(Stored entries)
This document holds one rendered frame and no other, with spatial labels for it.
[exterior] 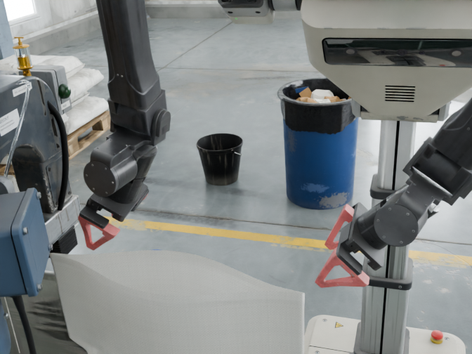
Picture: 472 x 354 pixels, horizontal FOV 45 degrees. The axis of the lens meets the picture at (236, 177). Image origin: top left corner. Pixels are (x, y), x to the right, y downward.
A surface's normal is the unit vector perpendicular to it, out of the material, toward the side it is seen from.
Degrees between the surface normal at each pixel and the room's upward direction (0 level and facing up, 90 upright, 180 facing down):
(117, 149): 12
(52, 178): 90
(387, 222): 81
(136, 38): 103
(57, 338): 90
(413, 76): 130
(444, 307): 0
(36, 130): 90
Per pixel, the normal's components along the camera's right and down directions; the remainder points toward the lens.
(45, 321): -0.29, 0.43
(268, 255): -0.05, -0.90
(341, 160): 0.45, 0.40
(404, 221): -0.49, 0.25
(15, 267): 0.13, 0.42
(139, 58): 0.88, 0.35
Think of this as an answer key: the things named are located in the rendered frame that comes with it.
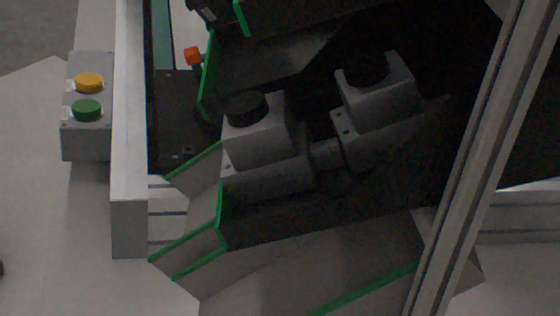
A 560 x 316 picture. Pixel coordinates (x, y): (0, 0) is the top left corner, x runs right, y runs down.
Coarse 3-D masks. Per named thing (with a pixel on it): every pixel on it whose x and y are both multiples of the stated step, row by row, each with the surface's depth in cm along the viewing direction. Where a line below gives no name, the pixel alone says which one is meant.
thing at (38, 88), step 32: (32, 64) 123; (64, 64) 124; (0, 96) 114; (32, 96) 115; (0, 128) 107; (32, 128) 108; (0, 160) 101; (32, 160) 102; (0, 192) 96; (32, 192) 97; (0, 224) 91; (32, 224) 92; (0, 256) 87; (32, 256) 88; (0, 288) 83; (32, 288) 84
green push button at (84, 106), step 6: (78, 102) 96; (84, 102) 96; (90, 102) 96; (96, 102) 96; (72, 108) 95; (78, 108) 95; (84, 108) 95; (90, 108) 95; (96, 108) 95; (72, 114) 95; (78, 114) 94; (84, 114) 94; (90, 114) 94; (96, 114) 95
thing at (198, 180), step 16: (192, 160) 76; (208, 160) 76; (176, 176) 78; (192, 176) 78; (208, 176) 78; (192, 192) 79; (208, 192) 78; (192, 208) 78; (208, 208) 76; (192, 224) 76; (208, 224) 65; (176, 240) 67; (192, 240) 66; (208, 240) 66; (160, 256) 67; (176, 256) 68; (192, 256) 67; (176, 272) 69
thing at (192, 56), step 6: (186, 48) 91; (192, 48) 91; (186, 54) 90; (192, 54) 90; (198, 54) 91; (204, 54) 92; (186, 60) 91; (192, 60) 91; (198, 60) 91; (204, 60) 91; (192, 66) 92; (198, 66) 92; (198, 72) 92; (198, 78) 93; (198, 84) 94
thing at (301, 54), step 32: (416, 0) 51; (224, 32) 67; (288, 32) 66; (320, 32) 64; (352, 32) 53; (384, 32) 53; (224, 64) 65; (256, 64) 63; (288, 64) 61; (320, 64) 55; (224, 96) 57; (288, 96) 57
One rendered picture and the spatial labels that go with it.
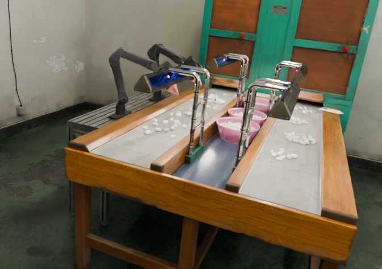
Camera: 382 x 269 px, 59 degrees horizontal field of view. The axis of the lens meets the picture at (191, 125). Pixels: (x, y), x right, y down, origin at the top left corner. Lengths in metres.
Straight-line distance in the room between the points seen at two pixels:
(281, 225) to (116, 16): 3.53
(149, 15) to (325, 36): 2.08
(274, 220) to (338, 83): 1.88
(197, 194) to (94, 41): 3.46
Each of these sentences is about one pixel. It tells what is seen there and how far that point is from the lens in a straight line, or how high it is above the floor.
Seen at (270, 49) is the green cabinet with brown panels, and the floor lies 1.16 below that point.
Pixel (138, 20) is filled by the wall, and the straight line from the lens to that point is 4.22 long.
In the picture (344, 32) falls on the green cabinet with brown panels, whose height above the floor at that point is 1.36.
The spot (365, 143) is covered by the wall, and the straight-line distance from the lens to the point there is 3.97.
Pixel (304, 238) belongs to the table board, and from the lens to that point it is 1.34.
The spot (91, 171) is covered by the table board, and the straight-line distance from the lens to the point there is 1.56.
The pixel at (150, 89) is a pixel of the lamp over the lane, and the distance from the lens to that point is 1.39.
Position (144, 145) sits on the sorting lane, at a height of 0.74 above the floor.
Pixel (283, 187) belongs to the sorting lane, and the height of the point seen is 0.74.
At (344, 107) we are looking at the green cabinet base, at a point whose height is 0.78.
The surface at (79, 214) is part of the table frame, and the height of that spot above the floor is 0.38.
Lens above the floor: 1.36
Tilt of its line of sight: 18 degrees down
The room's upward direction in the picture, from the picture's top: 6 degrees clockwise

**ASSIGNMENT**
Exactly as written, please copy out the whole set of records, skipping images.

**YOUR SOLUTION**
This document holds one rendered frame and no other, with spatial labels for it.
[exterior] 
Picture: 472 x 354 pixels, horizontal FOV 45 degrees. The axis of the lens meets the picture at (236, 177). Image origin: top left corner. Pixels are (x, y), x to the right, y downward.
A surface's normal is the unit vector perpendicular to it, out of the material, toward the side it is seen from.
Degrees between the surface normal at each pixel and the room's upward direction (0 level and facing up, 90 upright, 180 facing down):
(117, 149): 12
(52, 178): 90
(387, 222): 81
(136, 38): 103
(57, 338): 90
(413, 76): 130
(444, 307): 0
(36, 130): 90
Per pixel, the normal's components along the camera's right and down directions; the remainder points toward the lens.
(45, 321): -0.29, 0.43
(268, 255): -0.05, -0.90
(341, 160): 0.45, 0.40
(404, 221): -0.49, 0.25
(15, 267): 0.13, 0.42
(139, 58): 0.88, 0.35
Think of this as an answer key: the things named are located in the rendered frame that comes with it.
A 560 x 316 picture. Pixel coordinates (x, y): (0, 0) is the top left corner, x runs right, y runs down.
Coarse 3-D masks. Per named thing (with a pixel on it): every pixel on it whose x and y are both multiples of the stated step, row by row, each with the surface's depth in cm along the viewing direction. Where a line below gives no name, the pixel alone says which one is meant.
thing at (38, 88), step 32: (32, 64) 123; (64, 64) 124; (0, 96) 114; (32, 96) 115; (0, 128) 107; (32, 128) 108; (0, 160) 101; (32, 160) 102; (0, 192) 96; (32, 192) 97; (0, 224) 91; (32, 224) 92; (0, 256) 87; (32, 256) 88; (0, 288) 83; (32, 288) 84
green push button at (84, 106), step 6: (78, 102) 96; (84, 102) 96; (90, 102) 96; (96, 102) 96; (72, 108) 95; (78, 108) 95; (84, 108) 95; (90, 108) 95; (96, 108) 95; (72, 114) 95; (78, 114) 94; (84, 114) 94; (90, 114) 94; (96, 114) 95
thing at (198, 180), step 16: (192, 160) 76; (208, 160) 76; (176, 176) 78; (192, 176) 78; (208, 176) 78; (192, 192) 79; (208, 192) 78; (192, 208) 78; (208, 208) 76; (192, 224) 76; (208, 224) 65; (176, 240) 67; (192, 240) 66; (208, 240) 66; (160, 256) 67; (176, 256) 68; (192, 256) 67; (176, 272) 69
thing at (192, 56), step 6: (186, 48) 91; (192, 48) 91; (186, 54) 90; (192, 54) 90; (198, 54) 91; (204, 54) 92; (186, 60) 91; (192, 60) 91; (198, 60) 91; (204, 60) 91; (192, 66) 92; (198, 66) 92; (198, 72) 92; (198, 78) 93; (198, 84) 94
thing at (301, 54), step 32: (416, 0) 51; (224, 32) 67; (288, 32) 66; (320, 32) 64; (352, 32) 53; (384, 32) 53; (224, 64) 65; (256, 64) 63; (288, 64) 61; (320, 64) 55; (224, 96) 57; (288, 96) 57
One rendered picture and the spatial labels that go with it.
Camera: 382 x 269 px, 59 degrees horizontal field of view. The axis of the lens meets the picture at (191, 125). Pixels: (x, y), x right, y down, origin at the top left corner. Lengths in metres.
Straight-line distance in the room between the points seen at two pixels:
(281, 225) to (116, 16): 3.53
(149, 15) to (325, 36): 2.08
(274, 220) to (338, 83): 1.88
(197, 194) to (94, 41): 3.46
Each of these sentences is about one pixel. It tells what is seen there and how far that point is from the lens in a straight line, or how high it is above the floor.
Seen at (270, 49) is the green cabinet with brown panels, and the floor lies 1.16 below that point.
Pixel (138, 20) is filled by the wall, and the straight line from the lens to that point is 4.22 long.
In the picture (344, 32) falls on the green cabinet with brown panels, whose height above the floor at that point is 1.36.
The spot (365, 143) is covered by the wall, and the straight-line distance from the lens to the point there is 3.97.
Pixel (304, 238) belongs to the table board, and from the lens to that point it is 1.34.
The spot (91, 171) is covered by the table board, and the straight-line distance from the lens to the point there is 1.56.
The pixel at (150, 89) is a pixel of the lamp over the lane, and the distance from the lens to that point is 1.39.
Position (144, 145) sits on the sorting lane, at a height of 0.74 above the floor.
Pixel (283, 187) belongs to the sorting lane, and the height of the point seen is 0.74.
At (344, 107) we are looking at the green cabinet base, at a point whose height is 0.78.
The surface at (79, 214) is part of the table frame, and the height of that spot above the floor is 0.38.
Lens above the floor: 1.36
Tilt of its line of sight: 18 degrees down
The room's upward direction in the picture, from the picture's top: 6 degrees clockwise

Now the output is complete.